▶ Prompt: Nothing but the lines from the one with "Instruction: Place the" through the end of the records below should be written out, and each must match word for word.

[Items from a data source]
════════════════════
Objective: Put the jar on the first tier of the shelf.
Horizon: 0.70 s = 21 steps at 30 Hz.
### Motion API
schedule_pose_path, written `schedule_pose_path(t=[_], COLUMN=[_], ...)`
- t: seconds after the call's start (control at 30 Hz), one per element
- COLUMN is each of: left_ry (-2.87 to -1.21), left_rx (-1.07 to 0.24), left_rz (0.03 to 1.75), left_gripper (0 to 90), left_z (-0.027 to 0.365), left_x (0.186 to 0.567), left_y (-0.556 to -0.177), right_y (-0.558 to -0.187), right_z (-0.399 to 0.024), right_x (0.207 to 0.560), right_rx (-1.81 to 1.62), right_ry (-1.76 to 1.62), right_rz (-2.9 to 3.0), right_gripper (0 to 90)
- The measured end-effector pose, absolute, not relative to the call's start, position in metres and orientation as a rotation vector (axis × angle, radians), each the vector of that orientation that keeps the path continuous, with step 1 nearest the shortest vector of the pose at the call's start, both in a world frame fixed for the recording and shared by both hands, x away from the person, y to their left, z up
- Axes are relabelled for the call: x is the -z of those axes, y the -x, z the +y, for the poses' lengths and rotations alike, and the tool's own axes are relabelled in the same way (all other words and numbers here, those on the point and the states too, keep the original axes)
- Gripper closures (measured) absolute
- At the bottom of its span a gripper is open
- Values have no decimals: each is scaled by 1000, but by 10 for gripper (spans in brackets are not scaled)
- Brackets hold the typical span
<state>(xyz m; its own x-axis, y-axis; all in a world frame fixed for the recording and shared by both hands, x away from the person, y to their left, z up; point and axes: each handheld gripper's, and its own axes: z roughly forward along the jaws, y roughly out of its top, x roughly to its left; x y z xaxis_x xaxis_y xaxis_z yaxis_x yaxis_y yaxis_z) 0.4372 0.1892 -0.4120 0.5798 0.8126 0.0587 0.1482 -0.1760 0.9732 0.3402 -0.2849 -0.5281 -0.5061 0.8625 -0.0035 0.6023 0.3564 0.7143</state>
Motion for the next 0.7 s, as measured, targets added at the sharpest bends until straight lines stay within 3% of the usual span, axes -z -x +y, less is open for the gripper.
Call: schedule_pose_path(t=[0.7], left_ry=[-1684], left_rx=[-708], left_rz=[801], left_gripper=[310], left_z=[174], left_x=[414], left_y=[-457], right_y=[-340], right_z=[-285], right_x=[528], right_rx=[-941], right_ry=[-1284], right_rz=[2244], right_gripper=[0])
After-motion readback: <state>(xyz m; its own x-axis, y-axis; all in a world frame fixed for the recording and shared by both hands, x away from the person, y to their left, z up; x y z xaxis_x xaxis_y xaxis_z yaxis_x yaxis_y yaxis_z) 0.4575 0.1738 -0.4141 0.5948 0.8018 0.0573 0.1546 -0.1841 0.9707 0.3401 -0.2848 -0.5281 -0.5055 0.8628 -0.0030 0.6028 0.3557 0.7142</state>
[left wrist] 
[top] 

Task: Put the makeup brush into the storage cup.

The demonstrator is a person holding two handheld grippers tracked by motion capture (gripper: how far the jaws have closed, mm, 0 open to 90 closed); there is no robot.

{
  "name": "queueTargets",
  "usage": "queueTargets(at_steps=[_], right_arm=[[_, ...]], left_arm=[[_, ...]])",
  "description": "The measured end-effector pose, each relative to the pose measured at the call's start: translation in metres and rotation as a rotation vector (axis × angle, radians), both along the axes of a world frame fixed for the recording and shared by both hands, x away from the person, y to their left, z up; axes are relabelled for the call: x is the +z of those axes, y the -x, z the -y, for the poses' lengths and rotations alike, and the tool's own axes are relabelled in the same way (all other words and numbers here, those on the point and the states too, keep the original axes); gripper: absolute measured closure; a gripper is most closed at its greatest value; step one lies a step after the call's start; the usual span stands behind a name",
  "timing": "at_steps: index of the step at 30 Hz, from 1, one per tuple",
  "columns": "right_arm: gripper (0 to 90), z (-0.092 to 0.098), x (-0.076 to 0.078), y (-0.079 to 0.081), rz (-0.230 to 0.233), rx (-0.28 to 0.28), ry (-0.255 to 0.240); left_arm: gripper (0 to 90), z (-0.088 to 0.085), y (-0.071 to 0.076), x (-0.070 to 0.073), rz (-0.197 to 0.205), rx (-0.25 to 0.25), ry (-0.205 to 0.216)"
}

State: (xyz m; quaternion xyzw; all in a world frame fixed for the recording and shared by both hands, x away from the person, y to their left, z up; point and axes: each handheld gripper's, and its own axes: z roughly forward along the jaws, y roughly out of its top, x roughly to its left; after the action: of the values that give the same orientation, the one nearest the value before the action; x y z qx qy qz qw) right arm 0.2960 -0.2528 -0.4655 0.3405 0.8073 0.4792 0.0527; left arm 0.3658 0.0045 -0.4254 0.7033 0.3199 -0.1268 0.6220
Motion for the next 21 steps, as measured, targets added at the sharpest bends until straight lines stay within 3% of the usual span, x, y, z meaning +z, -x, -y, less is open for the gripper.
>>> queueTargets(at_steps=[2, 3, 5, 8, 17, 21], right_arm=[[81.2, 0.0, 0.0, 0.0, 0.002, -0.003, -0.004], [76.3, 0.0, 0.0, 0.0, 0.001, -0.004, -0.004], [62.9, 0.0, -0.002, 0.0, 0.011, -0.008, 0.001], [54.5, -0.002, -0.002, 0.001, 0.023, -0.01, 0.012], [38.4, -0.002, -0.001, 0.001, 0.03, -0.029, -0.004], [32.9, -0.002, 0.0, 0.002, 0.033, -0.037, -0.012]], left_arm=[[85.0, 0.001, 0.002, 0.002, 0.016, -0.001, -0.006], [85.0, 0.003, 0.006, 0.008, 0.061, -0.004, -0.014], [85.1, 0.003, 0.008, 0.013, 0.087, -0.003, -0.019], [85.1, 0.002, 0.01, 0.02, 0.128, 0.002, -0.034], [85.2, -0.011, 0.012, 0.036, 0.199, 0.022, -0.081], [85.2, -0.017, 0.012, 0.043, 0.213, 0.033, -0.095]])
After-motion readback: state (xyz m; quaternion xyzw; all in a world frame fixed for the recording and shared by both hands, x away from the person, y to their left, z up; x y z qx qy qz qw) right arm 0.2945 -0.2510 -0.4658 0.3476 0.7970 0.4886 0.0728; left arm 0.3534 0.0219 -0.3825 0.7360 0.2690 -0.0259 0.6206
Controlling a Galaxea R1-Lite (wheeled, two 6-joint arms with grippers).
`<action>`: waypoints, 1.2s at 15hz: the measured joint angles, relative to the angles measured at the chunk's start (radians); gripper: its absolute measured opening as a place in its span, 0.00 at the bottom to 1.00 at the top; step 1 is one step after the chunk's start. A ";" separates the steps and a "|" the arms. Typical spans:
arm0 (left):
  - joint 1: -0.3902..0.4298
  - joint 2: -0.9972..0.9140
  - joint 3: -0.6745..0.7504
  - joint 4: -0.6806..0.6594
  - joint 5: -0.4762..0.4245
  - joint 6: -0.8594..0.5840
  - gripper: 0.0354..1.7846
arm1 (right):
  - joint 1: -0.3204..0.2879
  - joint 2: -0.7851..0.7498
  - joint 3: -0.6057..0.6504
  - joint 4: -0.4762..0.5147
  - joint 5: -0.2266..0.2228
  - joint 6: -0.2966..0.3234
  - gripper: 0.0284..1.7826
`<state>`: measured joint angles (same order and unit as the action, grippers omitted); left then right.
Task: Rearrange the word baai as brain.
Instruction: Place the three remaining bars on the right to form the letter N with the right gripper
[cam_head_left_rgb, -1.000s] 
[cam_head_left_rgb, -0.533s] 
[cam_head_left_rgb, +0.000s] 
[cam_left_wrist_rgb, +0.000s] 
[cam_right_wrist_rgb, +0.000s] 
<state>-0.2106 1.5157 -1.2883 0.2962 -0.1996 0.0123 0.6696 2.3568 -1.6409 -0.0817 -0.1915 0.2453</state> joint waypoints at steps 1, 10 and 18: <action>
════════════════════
▶ Result of this task:
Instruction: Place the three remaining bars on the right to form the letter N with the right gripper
[cam_head_left_rgb, -1.000s] 
[cam_head_left_rgb, -0.533s] 
[cam_head_left_rgb, +0.000s] 
[cam_left_wrist_rgb, +0.000s] 
[cam_right_wrist_rgb, +0.000s] 
<state>-0.2106 1.5157 -1.2883 0.2962 -0.1996 0.0123 0.6696 2.3568 -1.6409 -0.0817 -0.1915 0.2453</state> joint waypoints at steps 1, 10 and 18: <action>

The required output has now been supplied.